To do
Report the lines of the data below that contain the string "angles".

⁂

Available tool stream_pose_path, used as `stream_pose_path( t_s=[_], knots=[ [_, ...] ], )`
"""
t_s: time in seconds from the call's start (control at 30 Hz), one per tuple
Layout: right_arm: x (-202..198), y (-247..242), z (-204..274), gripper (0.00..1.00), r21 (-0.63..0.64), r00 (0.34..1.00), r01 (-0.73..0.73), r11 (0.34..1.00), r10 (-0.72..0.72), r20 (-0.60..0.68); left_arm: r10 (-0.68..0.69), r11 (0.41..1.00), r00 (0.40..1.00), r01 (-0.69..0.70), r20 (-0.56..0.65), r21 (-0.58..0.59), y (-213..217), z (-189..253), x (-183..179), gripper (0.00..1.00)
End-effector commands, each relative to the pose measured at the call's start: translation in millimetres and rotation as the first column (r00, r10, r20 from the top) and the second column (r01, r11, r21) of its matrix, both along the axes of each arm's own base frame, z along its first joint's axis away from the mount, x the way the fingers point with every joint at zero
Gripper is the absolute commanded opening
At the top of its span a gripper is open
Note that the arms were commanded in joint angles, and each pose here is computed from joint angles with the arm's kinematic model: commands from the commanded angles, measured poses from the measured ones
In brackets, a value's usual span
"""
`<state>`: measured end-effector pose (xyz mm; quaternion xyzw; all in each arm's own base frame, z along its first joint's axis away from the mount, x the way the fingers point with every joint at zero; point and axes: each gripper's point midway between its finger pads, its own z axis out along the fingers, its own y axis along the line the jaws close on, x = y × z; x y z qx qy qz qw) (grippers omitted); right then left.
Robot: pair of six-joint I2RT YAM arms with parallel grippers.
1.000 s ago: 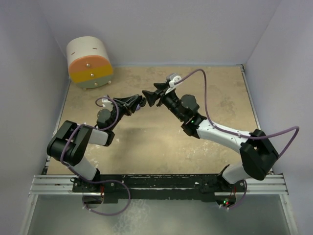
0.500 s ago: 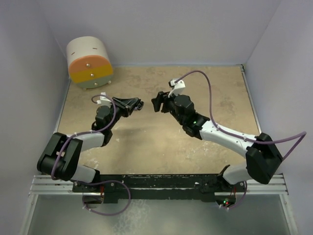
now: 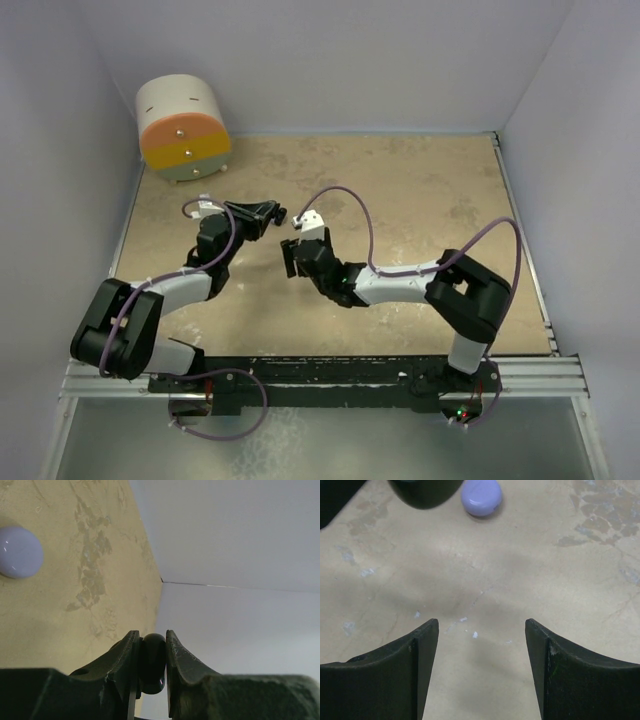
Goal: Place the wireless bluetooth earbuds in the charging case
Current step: Close the charging case.
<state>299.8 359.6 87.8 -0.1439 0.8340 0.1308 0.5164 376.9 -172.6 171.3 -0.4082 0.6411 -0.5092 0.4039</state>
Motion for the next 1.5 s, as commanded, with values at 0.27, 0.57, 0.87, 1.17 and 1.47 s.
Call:
stream_pose_path(
  t_s=[0.27,0.57,0.87,1.17,1.47],
  knots=[
    [23.8,39.6,67.9,0.8,0.297,0.965,-0.004,0.955,-0.074,0.251,0.036,0.995,0.998,-0.032,0.044,-0.098,-6.4,30.9,-2.2,0.0],
    [40.6,49.6,58.5,0.81,0.288,0.956,0.047,0.957,-0.126,0.264,0.027,0.993,0.999,-0.022,0.044,-0.113,-6.1,32.8,-9.8,0.0],
    [50.4,29.2,75.7,0.82,0.342,0.923,0.091,0.935,-0.208,0.323,0.009,0.994,1.0,-0.007,0.016,-0.108,-6.0,21.0,-22.1,0.0],
    [61.3,-8.1,70.2,0.82,0.319,0.902,0.218,0.922,-0.315,0.295,0.01,0.997,1.0,-0.01,0.003,-0.08,-4.6,13.4,-24.4,0.0],
    [42.4,-60.6,73.4,0.84,0.319,0.881,0.318,0.893,-0.402,0.25,0.006,1.0,1.0,-0.007,-0.022,-0.031,-7.5,-5.5,-15.9,0.0]
  ],
)
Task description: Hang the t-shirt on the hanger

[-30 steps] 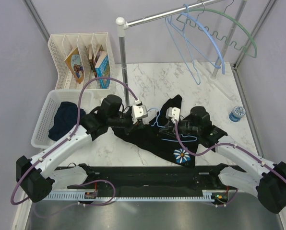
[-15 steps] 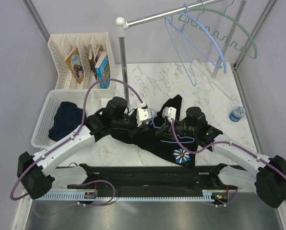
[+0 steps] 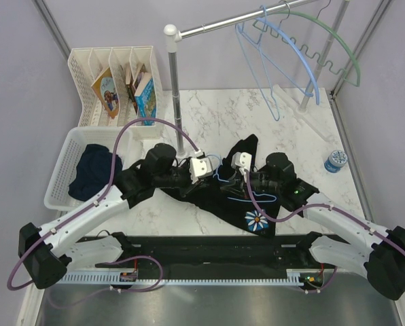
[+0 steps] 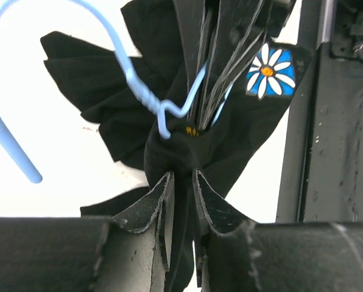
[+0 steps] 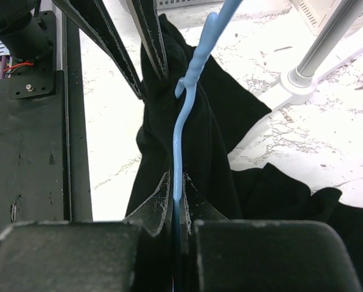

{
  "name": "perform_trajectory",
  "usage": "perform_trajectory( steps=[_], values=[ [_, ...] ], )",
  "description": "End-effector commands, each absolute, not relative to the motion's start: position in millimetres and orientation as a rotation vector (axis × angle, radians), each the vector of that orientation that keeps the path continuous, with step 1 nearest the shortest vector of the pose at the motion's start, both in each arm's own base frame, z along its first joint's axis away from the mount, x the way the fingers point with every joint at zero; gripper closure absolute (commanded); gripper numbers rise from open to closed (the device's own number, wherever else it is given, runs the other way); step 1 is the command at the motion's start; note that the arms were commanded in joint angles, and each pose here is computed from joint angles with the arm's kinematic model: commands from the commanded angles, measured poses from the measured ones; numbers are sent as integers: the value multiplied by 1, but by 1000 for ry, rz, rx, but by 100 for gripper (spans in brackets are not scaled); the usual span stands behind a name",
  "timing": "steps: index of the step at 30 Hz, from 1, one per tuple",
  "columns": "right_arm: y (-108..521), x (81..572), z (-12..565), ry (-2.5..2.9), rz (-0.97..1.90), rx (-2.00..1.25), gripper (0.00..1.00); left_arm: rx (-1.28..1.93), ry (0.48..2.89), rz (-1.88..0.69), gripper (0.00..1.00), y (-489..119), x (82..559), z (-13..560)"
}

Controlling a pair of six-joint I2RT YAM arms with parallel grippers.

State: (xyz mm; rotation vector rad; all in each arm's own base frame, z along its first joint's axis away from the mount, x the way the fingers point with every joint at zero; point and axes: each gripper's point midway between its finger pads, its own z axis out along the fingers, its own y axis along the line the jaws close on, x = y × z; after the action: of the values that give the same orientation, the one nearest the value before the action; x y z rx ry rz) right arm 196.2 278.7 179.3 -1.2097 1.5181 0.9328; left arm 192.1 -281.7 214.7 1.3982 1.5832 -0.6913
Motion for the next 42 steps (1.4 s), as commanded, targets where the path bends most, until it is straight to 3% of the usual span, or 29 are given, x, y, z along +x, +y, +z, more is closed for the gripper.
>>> perform_trajectory(
  steps=[1,18,30,42],
  values=[
    [292,182,231,1284,985,-1261,100,1387,1614,-523,75,-264,212,200],
    [292,179,216,1366,1016,-1313,100,1373,1546,-416,61,-251,218,214],
    [295,188,218,1383,1016,-1270,100,1508,1339,-577,57,-259,177,238],
    [299,191,219,1349,1016,-1254,100,1476,1527,-450,44,-216,208,242]
  ],
)
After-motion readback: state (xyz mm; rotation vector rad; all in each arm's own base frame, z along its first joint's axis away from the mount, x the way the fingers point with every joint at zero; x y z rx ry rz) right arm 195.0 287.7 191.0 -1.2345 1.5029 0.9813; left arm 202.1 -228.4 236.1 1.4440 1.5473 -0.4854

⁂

Exercise output
Note that the arms were commanded in joint angles, and each pose here is computed from joint angles with the arm's kinematic model: commands from the commanded angles, measured poses from the measured ones
  "description": "End-effector commands, each absolute, not relative to the motion's start: position in millimetres and orientation as a rotation vector (axis × angle, radians), each the vector of that orientation that keeps the path continuous, with step 1 nearest the shortest vector of the pose at the motion's start, both in each arm's own base frame, z along its first joint's axis away from the mount, x the way the fingers point with every joint at zero; gripper closure absolute (commanded); gripper numbers rise from open to closed (the device's own number, wherever else it is given, runs the other way); step 1 is the command at the motion's start; note that the arms were commanded in joint angles, and each pose here is computed from joint angles with the arm's kinematic model: commands from the commanded angles, measured poses from the measured ones; numbers are sent as integers: the value multiplied by 1, but by 1000 for ry, rz, rx, but by 100 for gripper (spans in brackets are not scaled); the usual span stands behind a name",

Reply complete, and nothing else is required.